A comparison of the spicule complement of our Alboranian specimen to Cerbaris spp. occurring in or near the Western Mediterranean region reveals only vague resemblance to Cerbaris (formerly Bubaropsis ) curvisclera ( Lévi & Vacelet 1958) from Azores and Cerbaris (formerly Rhabdoploca ) curvispiculifer ( Carter 1880), originally described from the Indian Ocean (Gulf of Manaar) and subsequently found in Azores ( Topsent 1904) and Banyuls ( Vacelet 1969). These two latter Cerbaris species are encrusting forms that also lack the plumoreticulate skeleton. In addition, C. curvispiculifer lacks raphides, having a spicule complement that varies across described specimens. For instance, it lacks both smooth and acanthose oxeas in the Indian and North-Atlantic specimens, but not in the Mediterranean material. Cerbaris curvisclera has raphides and smooth oxeas, but lacks any kind of style or acanthostyle. Therefore, R. implicata is clearly distinguishable from these Cerbaris species.

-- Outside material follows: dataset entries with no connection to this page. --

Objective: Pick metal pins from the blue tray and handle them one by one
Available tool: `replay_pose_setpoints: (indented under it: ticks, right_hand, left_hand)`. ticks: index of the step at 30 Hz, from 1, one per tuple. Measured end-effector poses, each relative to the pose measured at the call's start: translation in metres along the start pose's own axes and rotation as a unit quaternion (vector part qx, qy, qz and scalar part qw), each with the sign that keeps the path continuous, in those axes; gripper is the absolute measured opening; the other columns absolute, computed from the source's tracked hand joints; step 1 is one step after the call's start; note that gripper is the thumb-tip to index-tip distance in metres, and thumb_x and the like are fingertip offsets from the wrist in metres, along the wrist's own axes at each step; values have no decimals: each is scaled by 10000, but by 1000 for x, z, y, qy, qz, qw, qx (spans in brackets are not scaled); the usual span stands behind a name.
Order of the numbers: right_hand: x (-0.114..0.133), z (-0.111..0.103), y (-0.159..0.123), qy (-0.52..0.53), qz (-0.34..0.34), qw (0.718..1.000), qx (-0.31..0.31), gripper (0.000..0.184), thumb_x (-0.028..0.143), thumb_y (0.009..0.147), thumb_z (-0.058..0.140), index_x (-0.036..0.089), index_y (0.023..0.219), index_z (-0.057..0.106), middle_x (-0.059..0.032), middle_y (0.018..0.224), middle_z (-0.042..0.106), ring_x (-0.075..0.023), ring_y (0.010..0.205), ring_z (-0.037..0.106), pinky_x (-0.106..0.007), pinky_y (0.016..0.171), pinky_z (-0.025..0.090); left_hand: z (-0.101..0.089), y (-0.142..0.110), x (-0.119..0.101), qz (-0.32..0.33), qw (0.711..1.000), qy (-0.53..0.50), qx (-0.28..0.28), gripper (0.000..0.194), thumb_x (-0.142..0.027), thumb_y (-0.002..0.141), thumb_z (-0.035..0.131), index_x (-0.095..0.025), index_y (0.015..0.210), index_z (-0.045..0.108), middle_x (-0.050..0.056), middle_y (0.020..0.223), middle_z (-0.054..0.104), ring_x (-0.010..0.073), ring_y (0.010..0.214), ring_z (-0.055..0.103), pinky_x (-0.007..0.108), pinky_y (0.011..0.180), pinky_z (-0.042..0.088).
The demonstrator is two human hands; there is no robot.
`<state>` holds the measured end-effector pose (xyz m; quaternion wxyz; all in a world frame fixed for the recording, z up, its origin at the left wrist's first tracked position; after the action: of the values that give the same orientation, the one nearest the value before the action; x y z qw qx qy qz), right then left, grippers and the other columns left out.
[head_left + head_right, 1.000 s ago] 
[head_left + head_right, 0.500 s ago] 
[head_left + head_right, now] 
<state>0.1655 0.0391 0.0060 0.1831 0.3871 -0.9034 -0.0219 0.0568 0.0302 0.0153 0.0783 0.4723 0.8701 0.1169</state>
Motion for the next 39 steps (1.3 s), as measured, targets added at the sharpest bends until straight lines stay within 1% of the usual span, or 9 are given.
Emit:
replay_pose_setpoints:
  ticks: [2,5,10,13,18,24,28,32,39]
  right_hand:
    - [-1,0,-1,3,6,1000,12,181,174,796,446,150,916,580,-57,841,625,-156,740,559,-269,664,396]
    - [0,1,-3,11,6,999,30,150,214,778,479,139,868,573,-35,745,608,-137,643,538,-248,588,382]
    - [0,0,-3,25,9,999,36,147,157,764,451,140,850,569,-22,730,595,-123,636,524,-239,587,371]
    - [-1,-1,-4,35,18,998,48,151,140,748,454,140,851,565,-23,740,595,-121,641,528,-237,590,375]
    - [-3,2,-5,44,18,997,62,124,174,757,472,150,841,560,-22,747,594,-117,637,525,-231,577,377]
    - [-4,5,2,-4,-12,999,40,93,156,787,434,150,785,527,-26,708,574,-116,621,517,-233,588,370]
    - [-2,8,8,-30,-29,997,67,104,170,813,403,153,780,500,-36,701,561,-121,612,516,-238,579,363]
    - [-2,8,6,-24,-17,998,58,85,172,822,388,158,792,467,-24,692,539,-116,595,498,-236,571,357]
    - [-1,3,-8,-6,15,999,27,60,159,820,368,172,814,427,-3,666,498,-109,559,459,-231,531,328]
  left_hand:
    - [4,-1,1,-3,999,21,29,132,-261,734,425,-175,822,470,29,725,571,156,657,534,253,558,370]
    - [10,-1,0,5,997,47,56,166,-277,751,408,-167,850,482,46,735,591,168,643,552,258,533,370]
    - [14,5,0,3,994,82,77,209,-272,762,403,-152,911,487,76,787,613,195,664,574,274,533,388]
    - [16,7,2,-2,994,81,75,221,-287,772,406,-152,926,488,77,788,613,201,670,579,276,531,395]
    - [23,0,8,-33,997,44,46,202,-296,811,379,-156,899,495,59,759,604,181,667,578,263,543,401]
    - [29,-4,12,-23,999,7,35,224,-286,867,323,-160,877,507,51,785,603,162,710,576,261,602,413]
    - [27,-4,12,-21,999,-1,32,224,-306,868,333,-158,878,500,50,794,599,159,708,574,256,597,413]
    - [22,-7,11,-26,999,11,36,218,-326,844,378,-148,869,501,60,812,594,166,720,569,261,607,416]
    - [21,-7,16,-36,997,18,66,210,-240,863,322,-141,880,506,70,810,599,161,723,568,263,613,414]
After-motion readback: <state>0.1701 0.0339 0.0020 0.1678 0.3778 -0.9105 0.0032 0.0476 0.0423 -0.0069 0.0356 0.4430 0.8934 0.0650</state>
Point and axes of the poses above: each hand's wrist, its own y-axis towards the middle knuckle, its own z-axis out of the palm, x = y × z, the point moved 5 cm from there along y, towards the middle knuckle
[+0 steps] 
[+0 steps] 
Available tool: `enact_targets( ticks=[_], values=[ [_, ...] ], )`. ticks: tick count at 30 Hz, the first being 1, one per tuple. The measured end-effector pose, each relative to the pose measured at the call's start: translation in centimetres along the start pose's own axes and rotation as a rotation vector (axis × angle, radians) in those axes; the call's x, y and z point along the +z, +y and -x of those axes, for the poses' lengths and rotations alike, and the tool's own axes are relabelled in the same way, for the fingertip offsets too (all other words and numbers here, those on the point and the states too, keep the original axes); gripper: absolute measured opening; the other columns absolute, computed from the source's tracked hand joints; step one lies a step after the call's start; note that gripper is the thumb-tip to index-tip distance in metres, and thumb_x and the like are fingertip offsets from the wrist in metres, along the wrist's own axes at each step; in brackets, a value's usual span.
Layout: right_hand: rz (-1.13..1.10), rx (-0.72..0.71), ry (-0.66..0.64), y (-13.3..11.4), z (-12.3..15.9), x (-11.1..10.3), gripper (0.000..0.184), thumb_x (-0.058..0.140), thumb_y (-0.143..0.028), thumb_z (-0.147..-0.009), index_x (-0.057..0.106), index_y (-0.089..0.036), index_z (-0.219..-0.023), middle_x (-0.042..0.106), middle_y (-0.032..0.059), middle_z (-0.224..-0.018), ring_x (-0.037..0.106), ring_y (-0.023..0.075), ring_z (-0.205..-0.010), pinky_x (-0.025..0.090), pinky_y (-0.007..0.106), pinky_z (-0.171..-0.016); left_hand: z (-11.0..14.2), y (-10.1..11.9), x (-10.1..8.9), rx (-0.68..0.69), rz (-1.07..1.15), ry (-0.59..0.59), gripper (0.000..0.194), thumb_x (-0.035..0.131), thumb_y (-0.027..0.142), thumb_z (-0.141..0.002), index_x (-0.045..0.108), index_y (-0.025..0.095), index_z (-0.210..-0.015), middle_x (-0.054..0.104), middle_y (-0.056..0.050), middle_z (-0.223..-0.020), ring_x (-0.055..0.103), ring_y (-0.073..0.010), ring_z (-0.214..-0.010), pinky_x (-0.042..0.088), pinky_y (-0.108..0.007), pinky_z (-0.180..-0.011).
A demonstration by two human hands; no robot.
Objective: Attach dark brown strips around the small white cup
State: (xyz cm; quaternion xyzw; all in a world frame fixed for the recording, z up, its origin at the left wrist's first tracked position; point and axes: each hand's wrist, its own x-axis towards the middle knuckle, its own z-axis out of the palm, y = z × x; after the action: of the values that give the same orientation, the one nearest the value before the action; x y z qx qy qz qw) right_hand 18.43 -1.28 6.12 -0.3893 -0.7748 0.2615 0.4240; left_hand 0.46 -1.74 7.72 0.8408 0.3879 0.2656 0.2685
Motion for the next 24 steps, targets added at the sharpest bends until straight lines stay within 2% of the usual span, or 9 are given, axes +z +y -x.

Although the genus Rhabdobaris is herein restituted within the original family in which it was erected, that is Bubaridae , there are concerns that Rhabdobaris could be a raspailiid. Indeed, the body shape, the spicule complement, and the general skeletal organization match better the traits characterizing the family Raspailiidae than those of the family Bubaridae . Nevertheless, Rhabdobaris lacks the hispidating bouquets around the long hispidating styles, which typically characterize most—but not all—raspailiids. Therefore, a definitive family assignation may require further inference of the phylogenetic relationships of Rhabdobaris using molecular markers.